If a record holds a picture, drop the picture and repeat everything else word for word.

_RECORDED INFORMATION_
↓
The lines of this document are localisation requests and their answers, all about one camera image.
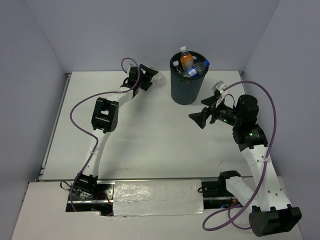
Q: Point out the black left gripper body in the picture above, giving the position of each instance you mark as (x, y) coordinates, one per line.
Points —
(141, 84)

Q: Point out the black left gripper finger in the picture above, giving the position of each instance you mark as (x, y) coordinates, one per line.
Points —
(147, 78)
(146, 69)

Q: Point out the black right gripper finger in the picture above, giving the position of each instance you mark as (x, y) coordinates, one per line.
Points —
(210, 101)
(200, 118)

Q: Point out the clear plastic bottle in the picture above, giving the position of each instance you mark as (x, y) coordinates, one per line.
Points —
(159, 79)

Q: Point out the green label clear bottle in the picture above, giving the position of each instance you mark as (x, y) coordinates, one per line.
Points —
(177, 67)

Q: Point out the Pepsi label clear bottle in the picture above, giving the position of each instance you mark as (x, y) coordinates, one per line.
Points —
(198, 69)

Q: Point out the orange label juice bottle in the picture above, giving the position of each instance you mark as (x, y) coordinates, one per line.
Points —
(186, 59)

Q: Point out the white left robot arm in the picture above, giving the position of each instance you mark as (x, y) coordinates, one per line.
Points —
(104, 120)

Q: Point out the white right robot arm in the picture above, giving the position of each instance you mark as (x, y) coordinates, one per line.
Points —
(270, 210)

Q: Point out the dark grey plastic bin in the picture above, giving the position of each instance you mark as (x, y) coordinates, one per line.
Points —
(184, 90)

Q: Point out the silver foil covered panel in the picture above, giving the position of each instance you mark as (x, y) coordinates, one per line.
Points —
(157, 198)

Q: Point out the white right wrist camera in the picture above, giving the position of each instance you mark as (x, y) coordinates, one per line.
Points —
(221, 87)

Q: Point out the metal base rail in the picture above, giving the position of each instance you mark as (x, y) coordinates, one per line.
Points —
(213, 196)
↑
_OUTPUT_
The lines of this document are localisation requests and their answers, all about one camera image.
Q: Point out the black left gripper body in the picture above, giving the position of each instance you mark as (x, y) coordinates, one per line.
Points —
(141, 84)

Q: Point out the black left gripper finger in the picture above, giving the position of each instance you mark as (x, y) coordinates, one per line.
Points —
(147, 78)
(146, 69)

Q: Point out the black right gripper finger in the picture above, giving the position of each instance you mark as (x, y) coordinates, one per line.
Points —
(210, 101)
(200, 118)

Q: Point out the clear plastic bottle in the picture above, giving the position of each instance you mark as (x, y) coordinates, one per line.
Points —
(159, 79)

Q: Point out the green label clear bottle in the picture above, giving the position of each instance you mark as (x, y) coordinates, one per line.
Points —
(177, 67)

Q: Point out the Pepsi label clear bottle in the picture above, giving the position of each instance you mark as (x, y) coordinates, one per line.
Points —
(198, 69)

Q: Point out the orange label juice bottle in the picture above, giving the position of each instance you mark as (x, y) coordinates, one per line.
Points —
(186, 59)

Q: Point out the white left robot arm in the picture above, giving the position of each instance you mark as (x, y) coordinates, one per line.
Points —
(104, 120)

Q: Point out the white right robot arm in the picture above, giving the position of each instance you mark as (x, y) coordinates, one per line.
Points —
(270, 210)

Q: Point out the dark grey plastic bin in the picture above, giving the position of each instance you mark as (x, y) coordinates, one per line.
Points —
(184, 90)

Q: Point out the silver foil covered panel in the picture above, giving the position of each instance you mark as (x, y) coordinates, one per line.
Points —
(157, 198)

Q: Point out the white right wrist camera in the picture above, giving the position of each instance you mark as (x, y) coordinates, one per line.
Points —
(221, 87)

Q: Point out the metal base rail in the picture above, giving the position of each instance you mark as (x, y) coordinates, one per line.
Points —
(213, 196)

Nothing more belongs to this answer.